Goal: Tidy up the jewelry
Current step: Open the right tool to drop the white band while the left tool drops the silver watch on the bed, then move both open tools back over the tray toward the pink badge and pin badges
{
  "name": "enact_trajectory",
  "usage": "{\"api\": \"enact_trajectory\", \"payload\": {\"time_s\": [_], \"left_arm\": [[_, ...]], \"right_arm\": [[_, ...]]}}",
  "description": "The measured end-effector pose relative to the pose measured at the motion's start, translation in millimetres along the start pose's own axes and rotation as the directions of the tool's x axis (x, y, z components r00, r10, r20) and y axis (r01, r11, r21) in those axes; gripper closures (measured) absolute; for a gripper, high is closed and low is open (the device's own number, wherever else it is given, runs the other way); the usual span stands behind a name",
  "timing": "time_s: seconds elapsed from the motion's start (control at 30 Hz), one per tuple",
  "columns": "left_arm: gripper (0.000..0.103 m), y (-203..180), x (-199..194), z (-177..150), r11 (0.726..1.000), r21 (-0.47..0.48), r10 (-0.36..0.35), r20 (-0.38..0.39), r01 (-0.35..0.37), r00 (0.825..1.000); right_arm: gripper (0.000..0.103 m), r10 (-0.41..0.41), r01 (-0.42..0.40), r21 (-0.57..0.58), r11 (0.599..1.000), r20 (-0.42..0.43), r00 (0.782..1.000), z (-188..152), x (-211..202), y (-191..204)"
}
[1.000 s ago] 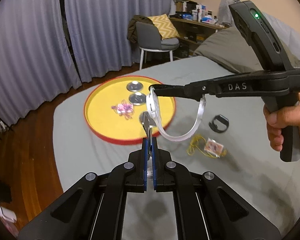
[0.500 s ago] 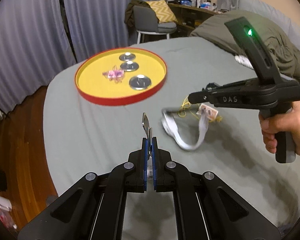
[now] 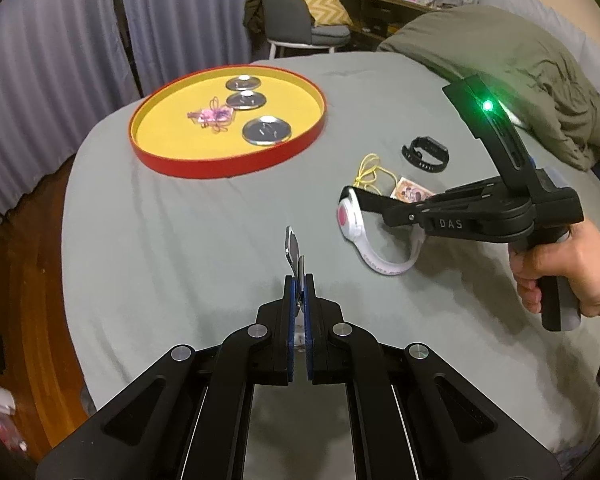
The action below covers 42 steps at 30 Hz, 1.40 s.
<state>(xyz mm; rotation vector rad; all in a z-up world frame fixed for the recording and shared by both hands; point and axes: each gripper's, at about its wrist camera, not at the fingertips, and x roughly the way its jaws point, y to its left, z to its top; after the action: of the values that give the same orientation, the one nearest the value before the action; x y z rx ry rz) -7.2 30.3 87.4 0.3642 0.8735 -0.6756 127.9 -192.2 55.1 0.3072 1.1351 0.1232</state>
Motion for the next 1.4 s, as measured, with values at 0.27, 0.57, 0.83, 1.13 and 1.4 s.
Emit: {"api": "enact_trajectory", "payload": {"time_s": [0.27,0.57,0.83,1.13,1.4], "left_arm": [[0.099,4.6,14.1,-0.1,1.0,-0.01,0.001,-0.029,-0.001,1.0],[0.068,7.2,31.6,-1.0,1.0,-0.02,0.003,-0.091,-0.005,0.996],[0.017,12.8,26.1,-3.1,0.997,-0.014,0.074,-0.073,-0.075,0.995],[0.006,28.0,15.0,16.0,0.994,-0.041,0.104,-0.036,-0.106,0.994],[0.006,57.3,17.3,52.1,0.987,-0.12,0.108,-0.024,-0.111,0.994]], "right_arm": [[0.102,0.012,-0.012,0.014,1.0,-0.02,1.0,0.0,8.6,-3.6],[0.102,0.054,-0.054,0.01,0.998,-0.006,0.999,3.6,-0.7,1.4],[0.091,0.084,-0.084,0.012,0.996,0.008,0.996,16.8,-11.5,7.9],[0.041,0.084,-0.082,-0.036,0.996,0.067,0.994,43.4,-30.5,14.7],[0.026,0.058,-0.045,-0.117,0.992,0.114,0.992,88.5,-41.3,28.4]]}}
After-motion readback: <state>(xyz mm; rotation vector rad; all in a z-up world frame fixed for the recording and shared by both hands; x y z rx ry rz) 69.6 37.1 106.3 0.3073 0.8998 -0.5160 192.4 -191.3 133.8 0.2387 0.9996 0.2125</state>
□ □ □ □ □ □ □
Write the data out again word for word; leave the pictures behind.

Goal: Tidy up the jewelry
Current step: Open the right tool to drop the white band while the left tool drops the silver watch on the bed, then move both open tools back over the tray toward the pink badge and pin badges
{
  "name": "enact_trajectory",
  "usage": "{\"api\": \"enact_trajectory\", \"payload\": {\"time_s\": [_], \"left_arm\": [[_, ...]], \"right_arm\": [[_, ...]]}}",
  "description": "The measured end-effector pose relative to the pose measured at the motion's start, translation in millimetres along the start pose's own axes and rotation as the directions of the tool's x axis (x, y, z components r00, r10, r20) and y axis (r01, r11, r21) in those axes; gripper closures (measured) absolute; for a gripper, high is closed and low is open (the device's own number, wherever else it is given, runs the other way); the usual span stands behind a name",
  "timing": "time_s: seconds elapsed from the motion's start (control at 30 Hz), one per tuple",
  "columns": "left_arm: gripper (0.000..0.103 m), y (-203..180), x (-199..194), z (-177..150), r11 (0.726..1.000), r21 (-0.47..0.48), r10 (-0.36..0.35), r20 (-0.38..0.39), r01 (-0.35..0.37), r00 (0.825..1.000); right_arm: gripper (0.000..0.103 m), r10 (-0.41..0.41), r01 (-0.42..0.40), r21 (-0.57..0.58), r11 (0.599..1.000), r20 (-0.42..0.43), r00 (0.782..1.000), z (-188..152), x (-211..202), y (-191..204)"
}
[1.000 s ago] 
[0.500 s ago] 
[now] 
The action below covers 42 steps at 30 Hz, 1.40 s.
<state>(xyz mm; rotation vector rad; all in a z-up world frame fixed for the recording and shared by both hands; point and axes: each gripper's, at about its wrist camera, not at the fingertips, and x roughly the way its jaws point, y to its left, z to its top; after the action: of the values that give the same orientation, the one nearest the value before the action; x y z rx ry rz) -7.2 30.3 87.4 0.3642 0.8735 -0.6756 127.9 -192.2 55.1 0.3072 1.1351 0.1232</state>
Motion for the next 1.4 s, as measured, with values at 0.27, 0.57, 0.83, 1.13 and 1.4 s.
Emit: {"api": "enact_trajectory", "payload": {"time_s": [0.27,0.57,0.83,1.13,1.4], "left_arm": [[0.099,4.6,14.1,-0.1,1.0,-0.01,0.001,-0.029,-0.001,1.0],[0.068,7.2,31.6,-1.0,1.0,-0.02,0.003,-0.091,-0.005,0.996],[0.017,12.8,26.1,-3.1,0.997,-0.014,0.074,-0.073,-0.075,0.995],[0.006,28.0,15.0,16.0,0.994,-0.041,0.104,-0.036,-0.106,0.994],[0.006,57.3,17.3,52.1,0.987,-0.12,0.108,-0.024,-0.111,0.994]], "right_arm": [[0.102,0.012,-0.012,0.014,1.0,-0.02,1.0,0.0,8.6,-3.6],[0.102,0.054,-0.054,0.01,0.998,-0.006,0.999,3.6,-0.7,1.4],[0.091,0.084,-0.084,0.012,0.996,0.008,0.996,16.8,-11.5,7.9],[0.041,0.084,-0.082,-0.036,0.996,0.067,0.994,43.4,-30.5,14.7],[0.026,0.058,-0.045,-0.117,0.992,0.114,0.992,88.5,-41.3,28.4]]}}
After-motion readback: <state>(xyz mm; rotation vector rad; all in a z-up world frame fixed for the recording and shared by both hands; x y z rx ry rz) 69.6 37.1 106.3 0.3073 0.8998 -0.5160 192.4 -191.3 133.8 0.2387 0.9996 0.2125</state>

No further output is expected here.